Start of Block

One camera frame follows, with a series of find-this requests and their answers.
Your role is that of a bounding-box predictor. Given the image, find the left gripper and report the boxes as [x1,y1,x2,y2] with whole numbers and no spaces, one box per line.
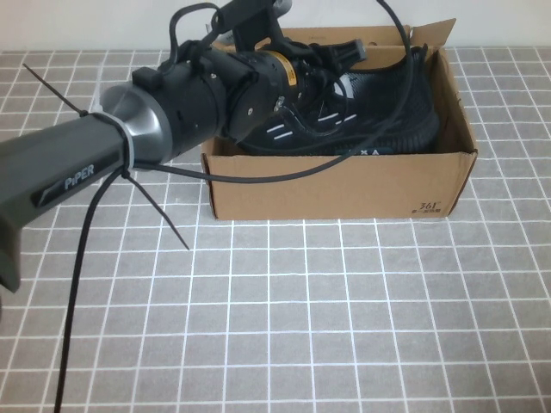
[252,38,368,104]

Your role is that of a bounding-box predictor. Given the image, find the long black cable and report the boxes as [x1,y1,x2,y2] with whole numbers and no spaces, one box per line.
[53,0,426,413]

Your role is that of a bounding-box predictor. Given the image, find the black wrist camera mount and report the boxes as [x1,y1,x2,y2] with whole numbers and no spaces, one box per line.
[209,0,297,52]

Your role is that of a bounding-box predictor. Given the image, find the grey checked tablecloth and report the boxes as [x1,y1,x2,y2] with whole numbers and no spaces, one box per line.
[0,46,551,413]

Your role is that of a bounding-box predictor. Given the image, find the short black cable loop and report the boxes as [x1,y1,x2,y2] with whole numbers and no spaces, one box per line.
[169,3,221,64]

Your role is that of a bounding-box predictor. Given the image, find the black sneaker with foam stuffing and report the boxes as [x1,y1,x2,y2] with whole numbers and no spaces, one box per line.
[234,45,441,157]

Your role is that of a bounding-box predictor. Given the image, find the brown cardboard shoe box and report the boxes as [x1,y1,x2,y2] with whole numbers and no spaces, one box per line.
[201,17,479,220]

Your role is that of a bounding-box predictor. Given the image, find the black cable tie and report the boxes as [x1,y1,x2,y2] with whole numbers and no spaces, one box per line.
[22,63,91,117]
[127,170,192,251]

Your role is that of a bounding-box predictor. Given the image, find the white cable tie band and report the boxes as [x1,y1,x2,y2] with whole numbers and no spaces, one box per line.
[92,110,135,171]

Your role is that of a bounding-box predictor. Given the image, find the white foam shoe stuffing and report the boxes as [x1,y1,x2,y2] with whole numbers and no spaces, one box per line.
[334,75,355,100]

End of Block
Start of Block

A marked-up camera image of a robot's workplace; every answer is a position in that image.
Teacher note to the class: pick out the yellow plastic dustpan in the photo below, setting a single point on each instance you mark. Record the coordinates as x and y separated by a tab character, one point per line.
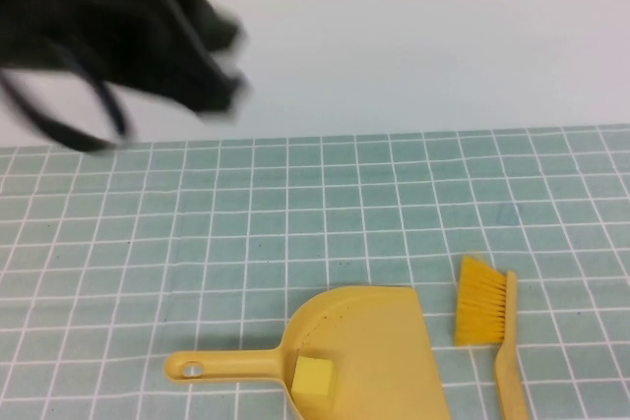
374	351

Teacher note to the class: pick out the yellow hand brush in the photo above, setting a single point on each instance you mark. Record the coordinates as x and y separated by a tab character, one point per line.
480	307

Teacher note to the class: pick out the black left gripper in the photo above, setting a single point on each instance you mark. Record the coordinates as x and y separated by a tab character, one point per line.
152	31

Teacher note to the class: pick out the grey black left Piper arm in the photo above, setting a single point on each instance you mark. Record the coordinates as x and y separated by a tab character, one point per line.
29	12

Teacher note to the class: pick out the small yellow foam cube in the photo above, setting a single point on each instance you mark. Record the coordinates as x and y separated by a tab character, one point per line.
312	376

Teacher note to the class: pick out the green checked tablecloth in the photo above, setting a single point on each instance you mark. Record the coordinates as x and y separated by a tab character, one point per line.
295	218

End of Block
Start of Block

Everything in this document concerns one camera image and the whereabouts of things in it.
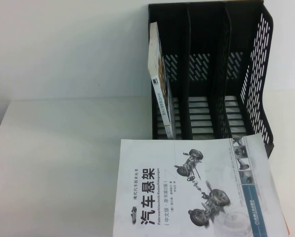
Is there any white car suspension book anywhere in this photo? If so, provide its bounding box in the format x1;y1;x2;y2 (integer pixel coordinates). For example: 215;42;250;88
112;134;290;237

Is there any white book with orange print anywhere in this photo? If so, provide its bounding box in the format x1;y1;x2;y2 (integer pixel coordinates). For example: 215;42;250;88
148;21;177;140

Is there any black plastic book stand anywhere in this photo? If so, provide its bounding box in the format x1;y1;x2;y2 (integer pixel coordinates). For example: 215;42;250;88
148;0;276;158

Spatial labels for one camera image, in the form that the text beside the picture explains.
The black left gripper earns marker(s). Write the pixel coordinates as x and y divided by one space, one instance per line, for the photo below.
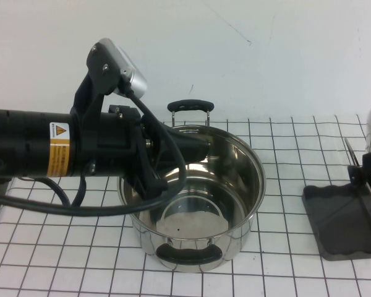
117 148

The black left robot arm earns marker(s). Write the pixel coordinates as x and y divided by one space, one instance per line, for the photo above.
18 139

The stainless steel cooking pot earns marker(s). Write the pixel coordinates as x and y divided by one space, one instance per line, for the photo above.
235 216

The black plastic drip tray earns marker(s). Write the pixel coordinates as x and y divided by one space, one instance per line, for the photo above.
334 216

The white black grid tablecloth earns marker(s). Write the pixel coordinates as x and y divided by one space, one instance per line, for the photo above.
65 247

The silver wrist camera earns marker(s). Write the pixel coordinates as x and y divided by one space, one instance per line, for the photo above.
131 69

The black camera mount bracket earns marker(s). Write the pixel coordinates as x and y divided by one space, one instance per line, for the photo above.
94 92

End of Block

Exercise requirements: Of the entries above, repeat exactly the lines between the line with "Is there any black" and the line with "Spatial labels for", inclusive, and no others.

Solution to this task:
Is there any black plastic book stand anywhere in this photo? If so, provide its bounding box in the format x1;y1;x2;y2 (integer pixel coordinates). For example: 215;42;250;88
148;0;276;158

Spatial labels for one camera image, in the form that the text beside the picture explains.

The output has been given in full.